The same is true of all the entities which appear in the world. . . . When I think of them as centers, I become more aware of their relatedness; I see them as focal points in a larger unbroken whole and I see the world as whole.
#2669
Close reading / Re: The Nature of Order
December 16, 2022, 12:31:34 PM
In the previous quote I cut out Alexander's use of "mathematical", but I think to make my point I need to bring it back in. "There is a mathematical reason for thinking of the coherent entities in the world as centers," is the full first sentence, unedited.

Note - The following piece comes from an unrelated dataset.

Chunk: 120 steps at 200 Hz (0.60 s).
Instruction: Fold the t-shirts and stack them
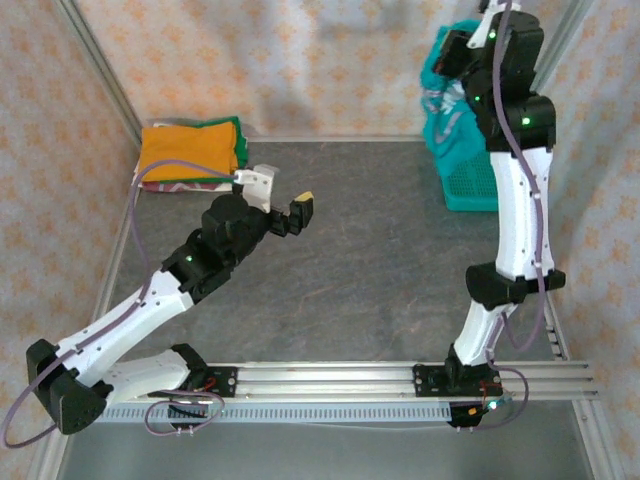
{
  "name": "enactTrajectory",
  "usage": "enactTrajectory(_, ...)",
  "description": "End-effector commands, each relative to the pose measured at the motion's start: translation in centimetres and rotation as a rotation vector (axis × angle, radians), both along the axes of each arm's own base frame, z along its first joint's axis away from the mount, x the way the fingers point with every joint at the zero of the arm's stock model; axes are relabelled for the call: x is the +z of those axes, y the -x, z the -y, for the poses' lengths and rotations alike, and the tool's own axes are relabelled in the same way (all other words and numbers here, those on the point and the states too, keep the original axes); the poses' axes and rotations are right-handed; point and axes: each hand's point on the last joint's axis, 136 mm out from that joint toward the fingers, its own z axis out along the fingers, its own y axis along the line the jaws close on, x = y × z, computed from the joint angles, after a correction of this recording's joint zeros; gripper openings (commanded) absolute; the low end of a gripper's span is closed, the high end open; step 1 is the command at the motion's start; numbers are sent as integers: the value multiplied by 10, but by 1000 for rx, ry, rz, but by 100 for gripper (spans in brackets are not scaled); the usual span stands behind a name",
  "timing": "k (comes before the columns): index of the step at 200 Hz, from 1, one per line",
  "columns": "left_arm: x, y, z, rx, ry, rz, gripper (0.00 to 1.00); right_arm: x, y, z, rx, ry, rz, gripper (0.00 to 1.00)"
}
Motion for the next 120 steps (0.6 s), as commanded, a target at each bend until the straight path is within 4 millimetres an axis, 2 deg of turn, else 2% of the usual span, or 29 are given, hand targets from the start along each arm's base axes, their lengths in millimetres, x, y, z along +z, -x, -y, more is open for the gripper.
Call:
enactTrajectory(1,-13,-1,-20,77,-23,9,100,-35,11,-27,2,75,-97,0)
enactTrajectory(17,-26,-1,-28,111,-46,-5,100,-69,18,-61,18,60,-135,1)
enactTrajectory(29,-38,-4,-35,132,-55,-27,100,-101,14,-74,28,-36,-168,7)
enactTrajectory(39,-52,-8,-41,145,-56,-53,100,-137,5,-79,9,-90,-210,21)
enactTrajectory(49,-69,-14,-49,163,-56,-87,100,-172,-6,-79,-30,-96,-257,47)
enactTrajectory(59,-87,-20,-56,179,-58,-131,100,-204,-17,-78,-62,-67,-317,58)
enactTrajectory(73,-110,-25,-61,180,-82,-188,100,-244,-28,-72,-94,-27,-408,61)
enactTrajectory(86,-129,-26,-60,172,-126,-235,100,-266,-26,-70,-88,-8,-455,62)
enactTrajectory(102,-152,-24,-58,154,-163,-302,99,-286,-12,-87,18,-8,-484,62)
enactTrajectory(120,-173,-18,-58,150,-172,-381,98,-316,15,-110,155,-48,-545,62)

Here is my breakdown of what he's saying about wholes and centers and mathematics.
  • There is a mathematical reason for calling things 'centers' and not 'wholes'
  • In mathematical theory, to define a 'whole' I must define its boundaries
  • Real objects do not have mathematically clear boundaries
  • Therefore I will use the mathematically vague term 'center' which does not provoke the theorizing of boundaries

The thing is it seems that Alexander is invoking a semantic trick to get out of mathematics, or I could say, out of the 20th century mechanistic viewpoint. He could just as well say

  • Mathematical theory likes boundaries
  • Real objects do not have mathematically clear boundaries
  • Therefore I will not use mathematical theory

BUT! The precision, and perhaps legitimacy under our modern-day viewpoint, afforded by mathematics and mathematical theory is too great for Alexander to resist. That is not to say or even imply his theories are intentionally crafted to win legitimacy. This is something people do automatically to themselves, within themselves, all the time: justify and rationalize what they know to be true by coming up with a way to explain it that appeals to their values and worldview, which is itself partially impressed upon them by the outside, by society, by the people they know, by the world around them, by their knowledge and learning.
#2670
Close reading / Re: The Nature of Order
December 16, 2022, 12:25:02 PM
P. 84
There is a . . . reason for thinking of the coherent entities in the world as centers, not as wholes. If I want to be accurate about a whole, it is natural for me to ask where that whole starts and stops. Suppose, for example, I am talking about a fishpond, and want to call it a whole. To be accurate . . . I want to be able to draw a precise boundary around this whole . . . Obviously the water is part of the fishpond. What about the concrete it is made, or the clay under the ground . . . the air which is just above  . . . the pipes bringing in the water? . . . These are uncomfortable questions, and they are not trivial.
. . .
The pond does exist. Our trouble is that we don't know how to define it exactly. . . . When I call the pond a center, the situation changes. I can then recognize the fact that the pond does have existence as a local center of activity: a living system. It is a focused entity. But the fuzziness of its edges becomes less problematic. The reason is that the pond, as an entity, is focused towards its center. It creates a field of centeredness. But, obviously, this effect falls off. The peripheral things play their role in the pond.